What is needed is a word-for-word restatement of all the entries.

(Data entries)
= Beginning of Section =

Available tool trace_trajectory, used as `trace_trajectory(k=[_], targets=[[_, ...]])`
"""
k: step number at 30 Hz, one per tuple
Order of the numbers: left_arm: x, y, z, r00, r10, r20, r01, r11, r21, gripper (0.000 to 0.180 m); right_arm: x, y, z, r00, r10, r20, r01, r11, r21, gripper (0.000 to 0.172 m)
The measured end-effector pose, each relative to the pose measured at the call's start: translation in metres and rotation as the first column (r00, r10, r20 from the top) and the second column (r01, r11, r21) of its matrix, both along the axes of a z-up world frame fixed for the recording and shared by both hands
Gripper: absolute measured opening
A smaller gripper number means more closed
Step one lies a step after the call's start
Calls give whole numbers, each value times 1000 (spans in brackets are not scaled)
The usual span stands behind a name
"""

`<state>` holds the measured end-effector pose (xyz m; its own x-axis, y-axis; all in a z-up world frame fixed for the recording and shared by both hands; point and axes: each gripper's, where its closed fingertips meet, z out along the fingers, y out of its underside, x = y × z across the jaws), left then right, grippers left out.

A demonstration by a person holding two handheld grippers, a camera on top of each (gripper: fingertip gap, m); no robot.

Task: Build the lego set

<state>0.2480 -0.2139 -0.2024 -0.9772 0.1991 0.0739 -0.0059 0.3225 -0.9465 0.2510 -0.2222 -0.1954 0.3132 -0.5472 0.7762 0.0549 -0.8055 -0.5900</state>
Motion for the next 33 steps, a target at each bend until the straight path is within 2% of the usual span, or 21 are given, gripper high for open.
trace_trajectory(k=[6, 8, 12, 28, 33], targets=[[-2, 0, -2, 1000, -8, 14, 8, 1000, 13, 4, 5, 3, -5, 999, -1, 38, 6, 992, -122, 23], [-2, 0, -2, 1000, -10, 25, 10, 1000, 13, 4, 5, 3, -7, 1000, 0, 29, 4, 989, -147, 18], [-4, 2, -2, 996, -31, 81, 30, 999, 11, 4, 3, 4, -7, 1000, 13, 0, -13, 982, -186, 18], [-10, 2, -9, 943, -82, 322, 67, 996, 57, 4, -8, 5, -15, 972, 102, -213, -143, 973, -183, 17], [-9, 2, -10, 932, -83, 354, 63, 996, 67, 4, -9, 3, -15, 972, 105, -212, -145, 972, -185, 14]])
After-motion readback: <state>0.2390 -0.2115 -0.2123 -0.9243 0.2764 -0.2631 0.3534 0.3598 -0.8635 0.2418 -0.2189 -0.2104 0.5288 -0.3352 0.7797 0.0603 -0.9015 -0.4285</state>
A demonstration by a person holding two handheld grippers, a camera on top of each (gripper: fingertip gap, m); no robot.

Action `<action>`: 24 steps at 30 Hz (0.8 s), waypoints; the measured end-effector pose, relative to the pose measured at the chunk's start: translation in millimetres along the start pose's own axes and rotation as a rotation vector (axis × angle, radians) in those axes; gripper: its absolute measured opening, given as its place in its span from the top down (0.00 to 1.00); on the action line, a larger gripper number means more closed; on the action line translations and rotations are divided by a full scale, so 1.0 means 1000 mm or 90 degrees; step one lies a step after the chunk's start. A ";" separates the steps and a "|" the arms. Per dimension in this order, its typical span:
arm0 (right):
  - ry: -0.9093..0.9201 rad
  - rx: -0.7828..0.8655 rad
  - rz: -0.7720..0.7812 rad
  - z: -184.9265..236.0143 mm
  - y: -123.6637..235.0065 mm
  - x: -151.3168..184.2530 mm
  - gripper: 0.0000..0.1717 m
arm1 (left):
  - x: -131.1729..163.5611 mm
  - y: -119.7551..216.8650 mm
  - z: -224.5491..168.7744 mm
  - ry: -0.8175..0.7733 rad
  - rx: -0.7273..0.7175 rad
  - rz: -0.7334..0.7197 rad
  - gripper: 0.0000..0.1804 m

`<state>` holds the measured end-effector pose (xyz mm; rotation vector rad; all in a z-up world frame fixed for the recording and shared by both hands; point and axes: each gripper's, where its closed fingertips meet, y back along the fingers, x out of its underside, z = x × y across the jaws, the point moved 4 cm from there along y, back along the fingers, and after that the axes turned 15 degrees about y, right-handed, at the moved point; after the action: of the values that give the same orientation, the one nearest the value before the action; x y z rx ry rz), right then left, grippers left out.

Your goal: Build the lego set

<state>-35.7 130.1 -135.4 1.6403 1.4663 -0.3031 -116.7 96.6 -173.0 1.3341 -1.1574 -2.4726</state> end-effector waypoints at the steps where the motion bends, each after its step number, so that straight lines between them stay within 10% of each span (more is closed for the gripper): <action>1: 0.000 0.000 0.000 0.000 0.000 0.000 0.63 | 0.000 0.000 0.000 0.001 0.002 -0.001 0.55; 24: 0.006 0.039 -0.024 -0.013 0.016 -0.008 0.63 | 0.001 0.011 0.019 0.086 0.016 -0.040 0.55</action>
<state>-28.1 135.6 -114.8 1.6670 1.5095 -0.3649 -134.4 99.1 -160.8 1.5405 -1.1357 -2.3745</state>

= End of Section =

● **Written response**
Available tool trace_trajectory, used as `trace_trajectory(k=[_], targets=[[_, ...]])`
"""
k: step number at 30 Hz, one per tuple
Order of the numbers: left_arm: x, y, z, r00, r10, r20, r01, r11, r21, gripper (0.000 to 0.180 m); right_arm: x, y, z, r00, r10, r20, r01, r11, r21, gripper (0.000 to 0.172 m)
The measured end-effector pose, each relative to the pose measured at the call's start: translation in metres and rotation as the first column (r00, r10, r20 from the top) and the second column (r01, r11, r21) of its matrix, both along the axes of a z-up world frame fixed for the recording and shared by both hands
Gripper: absolute measured opening
A smaller gripper number means more closed
Step one lies a step after the call's start
Calls give whole numbers, each value times 1000 (spans in brackets are not scaled)
The usual span stands behind a name
"""

`<state>` holds the measured end-effector pose (xyz m; its own x-axis, y-axis; all in a z-up world frame fixed for the recording and shared by both hands; point and axes: each gripper's, where its closed fingertips meet, z out along the fingers, y out of its underside, x = y × z across the jaws), left then right, grippers left out.

A demonstration by a person holding two handheld grippers, a camera on top of each (gripper: fingertip gap, m); no robot.

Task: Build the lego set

<state>0.2480 -0.2139 -0.2024 -0.9772 0.1991 0.0739 -0.0059 0.3225 -0.9465 0.2510 -0.2222 -0.1954 0.3132 -0.5472 0.7762 0.0549 -0.8055 -0.5900</state>
Motion for the next 33 steps, a target at each bend until the straight path is within 2% of the usual span, or 21 are given, gripper high for open.
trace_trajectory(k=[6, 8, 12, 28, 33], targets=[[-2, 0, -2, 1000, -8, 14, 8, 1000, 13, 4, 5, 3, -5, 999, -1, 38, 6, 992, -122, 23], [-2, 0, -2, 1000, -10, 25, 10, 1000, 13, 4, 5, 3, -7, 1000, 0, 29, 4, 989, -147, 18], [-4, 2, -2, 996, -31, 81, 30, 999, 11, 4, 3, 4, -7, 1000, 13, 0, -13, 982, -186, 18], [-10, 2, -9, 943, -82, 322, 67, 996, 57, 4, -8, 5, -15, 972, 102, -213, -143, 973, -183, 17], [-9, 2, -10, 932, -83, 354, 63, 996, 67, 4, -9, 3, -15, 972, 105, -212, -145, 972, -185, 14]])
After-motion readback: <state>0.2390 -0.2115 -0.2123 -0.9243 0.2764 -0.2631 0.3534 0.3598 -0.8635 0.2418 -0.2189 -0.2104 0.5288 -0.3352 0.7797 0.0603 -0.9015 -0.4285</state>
A demonstration by a person holding two handheld grippers, a camera on top of each (gripper: fingertip gap, m); no robot.

Action `<action>`: 24 steps at 30 Hz (0.8 s), waypoints; the measured end-effector pose, relative to the pose measured at the chunk's start: translation in millimetres along the start pose's own axes and rotation as a rotation vector (axis × angle, radians) in those axes; gripper: its absolute measured opening, given as its place in its span from the top down (0.00 to 1.00); on the action line, a larger gripper number means more closed; on the action line translations and rotations are divided by a full scale, so 1.0 means 1000 mm or 90 degrees; step one lies a step after the chunk's start. A ";" separates the steps and a "|" the arms. Per dimension in this order, its typical span:
arm0 (right):
  - ry: -0.9093..0.9201 rad
  - rx: -0.7828..0.8655 rad
  - rz: -0.7720..0.7812 rad
  - z: -184.9265..236.0143 mm
  - y: -123.6637..235.0065 mm
  - x: -151.3168..184.2530 mm
  - gripper: 0.0000..0.1717 m
arm1 (left):
  - x: -131.1729..163.5611 mm
  - y: -119.7551..216.8650 mm
  - z: -224.5491..168.7744 mm
  - ry: -0.8175..0.7733 rad
  - rx: -0.7273..0.7175 rad
  - rz: -0.7334..0.7197 rad
  - gripper: 0.0000..0.1804 m

`<state>` holds the measured end-effector pose (xyz mm; rotation vector rad; all in a z-up world frame fixed for the recording and shared by both hands; point and axes: each gripper's, where its closed fingertips meet, y back along the fingers, x out of its underside, z = x × y across the jaws, the point moved 4 cm from there along y, back along the fingers, and after that the axes turned 15 degrees about y, right-handed, at the moved point; after the action: of the values that give the same orientation, the one nearest the value before the action; x y z rx ry rz), right then left, grippers left out.

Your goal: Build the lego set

<state>-35.7 130.1 -135.4 1.6403 1.4663 -0.3031 -116.7 96.6 -173.0 1.3341 -1.1574 -2.4726</state> end-effector waypoints at the steps where the motion bends, each after its step number, so that straight lines between them stay within 10% of each span (more is closed for the gripper): <action>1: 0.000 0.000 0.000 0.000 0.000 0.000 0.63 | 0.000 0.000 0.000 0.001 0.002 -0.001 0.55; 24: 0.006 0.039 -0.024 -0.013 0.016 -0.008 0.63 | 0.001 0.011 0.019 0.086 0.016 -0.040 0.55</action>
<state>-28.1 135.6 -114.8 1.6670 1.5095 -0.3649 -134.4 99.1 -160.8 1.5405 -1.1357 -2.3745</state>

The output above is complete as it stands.